Saturday, October 22, 2011

3 Mistakes Singles Make With Their Money



If you’re among the more than 99 million single people in the United States, it’s vital for you to have your finances in order. Without a spouse to pick up the slack, you could be left in a financially vulnerable position if you were to lose your job. As we head into National Unmarried and Single Americans Week (held from Sept. 18 to Sept. 24), here are three mistakes singles make with their money.


Mistake 1: Having inadequate insurance—or none at all. Just because you haven’t had a cold in five years doesn’t mean you don’t need health insurance. Your health could change at a moment’s notice. Why take the risk of having a major accident or unexpected health issue and then being saddled with a hospital bill that could take years to pay off? In addition, singles should have long- and short-term disability insurance. If you are unable to work due to a disability, you’ll need to have your salary covered.


Mistake 2: Not having emergency savings. While married couples need to have at least six to eight months stashed in an emergency savings fund, singles need to have at least 12 months of expenses saved. Why? Because you alone are responsible for your financial survival, and the impact of not having enough saved in case of an emergency could be much more serious. For example, if you’re married and can’t find steady employment after an extended period of time, you’ll still have some financial support from your spouse when it comes to basics like groceries and mortgage payments. If you’re single and run out of money because you can’t find steady employment, you’re in a much tougher spot. It could get to the point where you can no longer feed yourself and keep a roof over your head. Prepare for the worst case scenario—just in case.

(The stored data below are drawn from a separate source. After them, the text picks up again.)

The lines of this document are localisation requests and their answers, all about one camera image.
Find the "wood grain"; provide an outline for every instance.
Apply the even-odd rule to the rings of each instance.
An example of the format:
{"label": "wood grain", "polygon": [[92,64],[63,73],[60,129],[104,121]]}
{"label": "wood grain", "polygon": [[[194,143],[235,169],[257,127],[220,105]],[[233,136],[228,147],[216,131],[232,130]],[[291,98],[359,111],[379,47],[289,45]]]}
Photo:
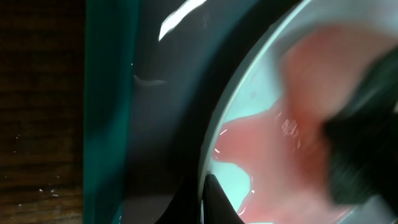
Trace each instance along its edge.
{"label": "wood grain", "polygon": [[0,223],[83,213],[85,1],[0,1]]}

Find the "brown wooden surface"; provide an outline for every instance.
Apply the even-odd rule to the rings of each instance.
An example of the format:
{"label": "brown wooden surface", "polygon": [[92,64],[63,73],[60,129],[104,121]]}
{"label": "brown wooden surface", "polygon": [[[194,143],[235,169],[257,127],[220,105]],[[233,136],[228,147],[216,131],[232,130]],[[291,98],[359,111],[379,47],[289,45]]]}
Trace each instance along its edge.
{"label": "brown wooden surface", "polygon": [[82,222],[84,0],[0,0],[0,223]]}

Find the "pink sauce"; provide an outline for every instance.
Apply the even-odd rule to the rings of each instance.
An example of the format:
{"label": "pink sauce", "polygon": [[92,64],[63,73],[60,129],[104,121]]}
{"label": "pink sauce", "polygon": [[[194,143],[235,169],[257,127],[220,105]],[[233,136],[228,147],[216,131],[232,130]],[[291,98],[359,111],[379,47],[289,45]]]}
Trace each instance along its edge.
{"label": "pink sauce", "polygon": [[238,210],[245,223],[324,224],[346,216],[350,208],[332,205],[328,196],[329,143],[320,127],[347,102],[366,65],[395,43],[366,30],[320,29],[287,55],[285,98],[224,124],[213,159],[250,176]]}

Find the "black pointed object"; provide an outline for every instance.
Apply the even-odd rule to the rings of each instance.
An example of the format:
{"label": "black pointed object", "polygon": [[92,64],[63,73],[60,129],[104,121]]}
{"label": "black pointed object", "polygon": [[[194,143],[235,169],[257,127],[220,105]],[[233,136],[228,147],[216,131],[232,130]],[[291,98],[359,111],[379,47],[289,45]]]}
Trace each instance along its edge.
{"label": "black pointed object", "polygon": [[338,204],[379,194],[398,214],[398,48],[375,61],[349,103],[324,124]]}
{"label": "black pointed object", "polygon": [[244,224],[213,174],[208,174],[205,179],[203,217],[206,224]]}

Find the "green strip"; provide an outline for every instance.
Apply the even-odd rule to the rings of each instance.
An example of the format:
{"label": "green strip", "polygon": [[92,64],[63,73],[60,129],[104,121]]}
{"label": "green strip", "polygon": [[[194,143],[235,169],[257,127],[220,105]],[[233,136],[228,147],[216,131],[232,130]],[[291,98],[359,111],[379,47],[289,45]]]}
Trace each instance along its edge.
{"label": "green strip", "polygon": [[132,95],[138,0],[87,0],[84,224],[117,224]]}

Mistake 3: Not having an estate plan. Estate rules vary depending on your state of residence. However, in most cases, if you’re single with children and die without a will (dying without a will is known in legal terms as intestate), your estate would be split evenly among your children. But if you’re single wit no children and you die intestate, your estate would be automatically distributed to your parents (if they are still alive). However, you may not want this arrangement. Perhaps you want your estate distributed to a favorite uncle or aunt who really needs the money. If you didn’t specify that in your will, you’re out of luck. There’s no guarantee that your parents will distribute the money as you had intended. Depending on state laws, if a married person dies intestate, all of their property could go to their spouse. So regardless of marital status, it’s important to clearly outline your wishes after death so that your property is passed on to the appropriate people.